On Sunday morning I returned home and plugged in my trusty EV to feed it some electrons. Hmm, something is wrong. No lights on one of the chargers. Oh, and the charger circuit breaker in the car has popped. Always out for adventure, and being totally incompetent at anything above 5V and 1 Amp, I connected it directly to the mains. The shed lights started to waver ominously. Humming sounds like a Mary Shelley novel. And still no lights on the charger.
Oh Oh. Since disposing of my nasty carbon burner a few years ago I only have one car and it’s the EV. So I needed a way to get on the road quickly.
But luck was with me. I scoured my local EV association web site, and found a 2nd hand Zivan NG3 charger, that was configured for a 120V lead acid pack. I have a 36 cell Lithium pack that is around 120V when charged. Different batteries have different charging profiles, for example the way current tapers. However all I really need is a bulk current source, my external Battery Management System will shut down the charger when the cells are charged.

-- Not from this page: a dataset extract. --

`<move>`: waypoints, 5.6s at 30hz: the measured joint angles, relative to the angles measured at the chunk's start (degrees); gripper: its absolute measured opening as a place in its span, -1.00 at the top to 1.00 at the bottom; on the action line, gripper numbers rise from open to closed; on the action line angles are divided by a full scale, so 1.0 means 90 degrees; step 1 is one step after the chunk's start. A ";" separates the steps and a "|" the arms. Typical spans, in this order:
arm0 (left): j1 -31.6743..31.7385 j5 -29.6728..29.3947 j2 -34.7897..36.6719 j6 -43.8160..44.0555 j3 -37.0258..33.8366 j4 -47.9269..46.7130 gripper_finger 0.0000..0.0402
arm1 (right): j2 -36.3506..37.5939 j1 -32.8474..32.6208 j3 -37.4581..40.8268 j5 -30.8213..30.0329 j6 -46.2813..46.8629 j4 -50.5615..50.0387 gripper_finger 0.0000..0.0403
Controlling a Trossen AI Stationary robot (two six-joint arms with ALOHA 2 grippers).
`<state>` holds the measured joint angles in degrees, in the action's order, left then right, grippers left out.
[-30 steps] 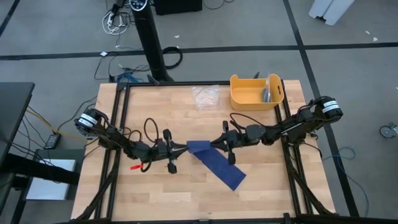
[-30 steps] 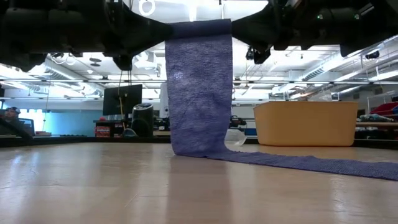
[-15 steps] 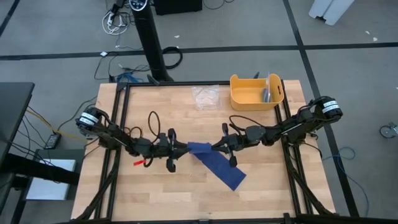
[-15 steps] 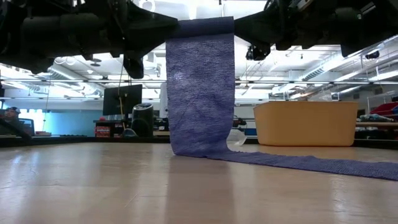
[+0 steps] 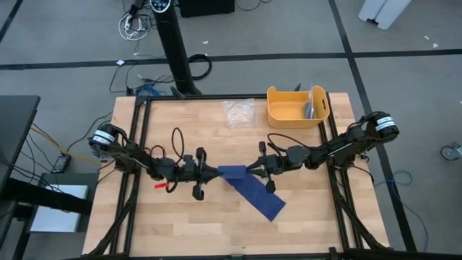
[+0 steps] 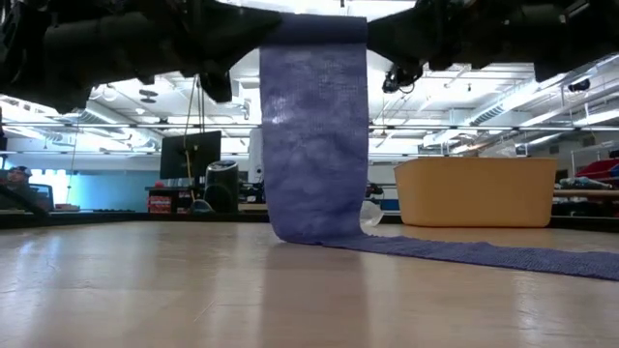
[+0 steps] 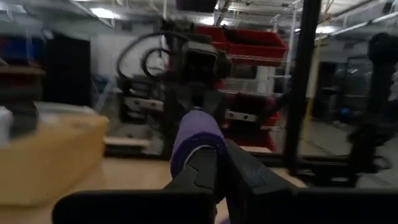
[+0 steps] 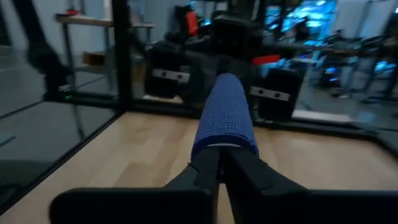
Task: Roll bandage
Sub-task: Roll the violet bandage
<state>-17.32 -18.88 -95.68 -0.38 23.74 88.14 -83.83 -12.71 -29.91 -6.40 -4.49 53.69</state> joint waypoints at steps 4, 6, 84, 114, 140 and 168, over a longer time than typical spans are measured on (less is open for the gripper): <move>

Using some residual charge I EVed down the road where I met Richard, a nice man, fellow engineer, and member of our local EV association. I arranged to buy his surplus NG3, took it home and fired it up. Away it went, fairly hosing electrons into my EV at 20A. The old charger was just 10A so this is a bonus – my charging time will be halved. I started popping breakers again, as I was sucking 2.4kW out of the AC. So I re-arranged a few AC wires, ripped out the older chargers, rewired the BMS module loop a little and away I went with the new charger.
Here is the lash up for the initial test. The new Zivan NG3 is the black box on the left, the dud charger the yellow box on the right. The NG3 replaces the 96V dud charger and two 12V chargers (all wired in series) that I needed to charge the entire pack. My current clamp meter (so useful!) is reading 17A.
Old chargers removed and looking a bit neater. I still need to secure the NG3 somehow. My BMS controller is the black box behind the NG3. It shuts down the AC power to the chargers when the batteries signal they are full.
Pretty red lights in the early morning. Each Lithium cell has a BMS module across it, that monitors the cell voltage, The red light means “just about full”. When the first cell hits 4.1V, it signals the BMS controller to shut down the charger. Richard pointed out that the BMS modules are shunt regulators, so will discharge each cell back down to about 3.6V, ensuring they are all at about the same state of charge.
This is the only reason I go to petrol stations. For air. There is so little servicing on EVs that I forget to check the air for a year, some tyres were a bit low.
The old charger lasted 7 years and was used almost every day (say 2000 times) so I can’t complain. The NG3 was $875 2nd hand. Since converting to the Lithium pack in 2009 I have replaced the electric motor armature (about $900) as I blew it up from overheating, 2 cells ($150 ea) as we over discharged them, a DC-DC converter ($200 ish) and now this charger. Also tyres and brakes last year, which are the only wearing mechanical parts left. In that time I’ve done 45,000 electric km.